American novelist best known for The Physician, a sweeping historical novel about an eleventh-century English boy who travels to Persia to study medicine.
Noah Gordon is an American novelist whose historical epics have won enormous readerships in Europe, particularly in Germany and Spain, even as he has remained less celebrated in his native United States. His most famous work, The Physician, published in 1986, is one of the great unsung historical novels of the twentieth century — a richly researched, compulsively readable account of a young English orphan in the eleventh century who discovers a gift for healing and travels across the medieval world to study with the great physician Ibn Sina in Persia.

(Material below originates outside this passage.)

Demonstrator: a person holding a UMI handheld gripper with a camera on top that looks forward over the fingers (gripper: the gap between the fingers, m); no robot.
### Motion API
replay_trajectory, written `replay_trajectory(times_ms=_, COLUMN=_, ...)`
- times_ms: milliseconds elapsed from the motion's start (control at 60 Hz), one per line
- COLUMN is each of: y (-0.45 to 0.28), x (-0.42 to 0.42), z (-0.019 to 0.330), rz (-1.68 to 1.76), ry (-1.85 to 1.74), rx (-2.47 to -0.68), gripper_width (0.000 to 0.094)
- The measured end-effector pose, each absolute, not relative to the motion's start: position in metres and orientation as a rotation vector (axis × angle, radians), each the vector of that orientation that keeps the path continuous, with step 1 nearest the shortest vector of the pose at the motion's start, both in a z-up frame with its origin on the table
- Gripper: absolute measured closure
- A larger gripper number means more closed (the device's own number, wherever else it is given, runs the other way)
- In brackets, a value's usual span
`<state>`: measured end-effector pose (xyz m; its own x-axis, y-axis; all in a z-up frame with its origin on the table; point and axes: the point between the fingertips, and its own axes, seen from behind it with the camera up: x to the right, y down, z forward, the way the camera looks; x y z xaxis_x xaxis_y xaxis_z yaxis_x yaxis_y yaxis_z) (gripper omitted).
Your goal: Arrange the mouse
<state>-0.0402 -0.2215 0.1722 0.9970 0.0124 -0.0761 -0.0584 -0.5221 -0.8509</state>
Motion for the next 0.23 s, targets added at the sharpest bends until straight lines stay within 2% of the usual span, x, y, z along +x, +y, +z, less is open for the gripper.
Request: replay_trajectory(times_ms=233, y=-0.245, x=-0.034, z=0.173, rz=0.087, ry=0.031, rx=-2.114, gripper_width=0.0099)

The Physician exemplifies Gordon’s particular strengths: meticulous historical research worn lightly, a protagonist whose journey serves as a lens through which readers experience an entire era, and the ability to make the remote past feel vivid and immediate. The novel follows Rob Jeremy Cole from his origins as a barber-surgeon’s apprentice in England through the Islamic world, where he disguises himself as a Jew to gain admission to Ibn Sina’s school — a dangerous deception in a society where conversion was punishable by death.
Gordon continued Rob Cole’s story in Shaman (set in nineteenth-century America) and The Last Jew. He also wrote The Rabbi, The Jerusalem Diamond, and other novels. In Germany, Gordon’s books have sold millions of copies and he has received some of that country’s highest literary honors. For readers of historical fiction who want sweeping narratives grounded in genuine research, The Physician is a revelatory experience.